April 19, 2024

A Canadian Oil Ad Vexes the Saudis

Advocates of oil sand production are arguing that the human rights record of Saudi Arabia and other Middle Eastern oil exporters makes oil sands a more ethical energy source, particularly for the United States.

How successful they will be with Americans remains to be seen. But their argument has clearly caught the attention of the government of Saudi Arabia. Canada’s largest private broadcaster, CTV, has refused to show a television commercial produced by the Ethical Oil Institute, an oil sands advocacy group, after receiving a threat of legal action from a lawyer representing the Saudis. Lawyers for the Saudis have contacted other broadcasters as well in an effort to block the 30-second advertisement.

So far, the main result of the Saudis’ effort has been unexpected publicity for the ad, which had previously been seen only by a relatively small cable television audience, and as a minor diplomatic dispute.

“They’re just not used to being criticized,” Alykhan Velshi, a former Conservative political aide and president of Ethical Oil, said of the Saudi government. “So they immediately reverted to thuggish censorship tactics.”

Neither the Saudi Arabian Embassy in Ottawa nor a lawyer representing the Saudi government on the issue responded to requests for comment.

The advertisement, which seems intended more for an American audience than a Canadian one, lists various well-known restrictions on women in Saudi Arabia. Its images include one of a woman with her mouth taped shut. “Why are we paying their bills and funding their oppression?” the narrator, a woman, asks.

(On Sunday, King Abdullah said that Saudi women would be given the right to vote and allowed to seek elected office. He did not ease the restrictions cited in the television ad: a ban on driving by women, the need for women to obtain a male guardian’s permission to leave the country or work and the discounting of testimony from women in Saudi courts.)

Andrew Crane, a professor of business ethics at the Schulich School of Business at York University in Toronto, said that though “the idea that there’s one kind of ethical oil and that it all comes from the tar sands is absurd,” the ad does not misrepresent the nature of women’s issues in Saudi Arabia.

The exact nature of the Saudi government’s complaint is unclear. Mr. Velshi said that a lawyer representing the Saudi government had also declined to describe his client’s concerns to Ethical Oil.

The Canadian government reacted swiftly last week.

“We don’t take kindly to foreign governments threatening directly or indirectly Canadian broadcasters or media for giving voice to freedom of speech,” Jason Kenney, the immigration minister, told reporters. “We think that’s inappropriate.”

CTV, which is a unit of Bell Media, said that after receiving a letter from a lawyer for the Saudi government, it decided not to accept the ad until Ethical Oil resolved the dispute. “Bell Media has no opinion on the content of the ad one way or the other,” it said.

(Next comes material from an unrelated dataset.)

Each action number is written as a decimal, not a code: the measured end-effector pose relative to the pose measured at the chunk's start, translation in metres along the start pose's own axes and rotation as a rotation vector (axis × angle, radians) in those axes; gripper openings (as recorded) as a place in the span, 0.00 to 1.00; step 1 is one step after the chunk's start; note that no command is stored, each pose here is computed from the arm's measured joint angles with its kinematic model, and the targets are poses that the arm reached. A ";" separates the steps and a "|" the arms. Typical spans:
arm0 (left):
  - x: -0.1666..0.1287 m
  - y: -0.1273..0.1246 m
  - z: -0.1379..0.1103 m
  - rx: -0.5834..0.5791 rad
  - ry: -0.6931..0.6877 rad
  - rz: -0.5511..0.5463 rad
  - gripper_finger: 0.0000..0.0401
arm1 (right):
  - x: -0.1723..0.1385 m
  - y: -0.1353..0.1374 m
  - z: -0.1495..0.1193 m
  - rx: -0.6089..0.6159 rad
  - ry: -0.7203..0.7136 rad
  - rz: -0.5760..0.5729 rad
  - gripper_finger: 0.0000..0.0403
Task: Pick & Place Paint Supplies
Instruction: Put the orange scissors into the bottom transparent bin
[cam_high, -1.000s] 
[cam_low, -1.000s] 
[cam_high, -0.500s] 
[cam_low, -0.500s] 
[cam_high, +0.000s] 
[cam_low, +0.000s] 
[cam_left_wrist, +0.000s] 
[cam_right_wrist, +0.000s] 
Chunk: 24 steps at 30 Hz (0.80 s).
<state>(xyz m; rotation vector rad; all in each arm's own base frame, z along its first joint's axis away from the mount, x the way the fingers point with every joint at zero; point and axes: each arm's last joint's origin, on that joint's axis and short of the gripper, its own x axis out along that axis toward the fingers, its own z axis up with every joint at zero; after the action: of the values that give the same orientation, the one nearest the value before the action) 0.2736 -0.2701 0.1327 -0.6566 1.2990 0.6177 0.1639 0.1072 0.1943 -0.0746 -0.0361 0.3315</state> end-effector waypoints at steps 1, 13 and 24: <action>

Not all networks took the same approach. The Sun News Network, whose hosts include the author of a book that popularized the ethical oil argument, began showing the ad last Monday.

Shortly before the ad began running, Luc Lavoie, the head of development at Sun News, said that a lawyer for the Saudi Arabian government called him to say that the advertisement contained “falsehoods.” Mr. Lavoie said that he decided to accept the commercial partly because the lawyer declined to offer specifics. He said he would welcome a lawsuit that would require the Saudis to testify “about women’s rights there.”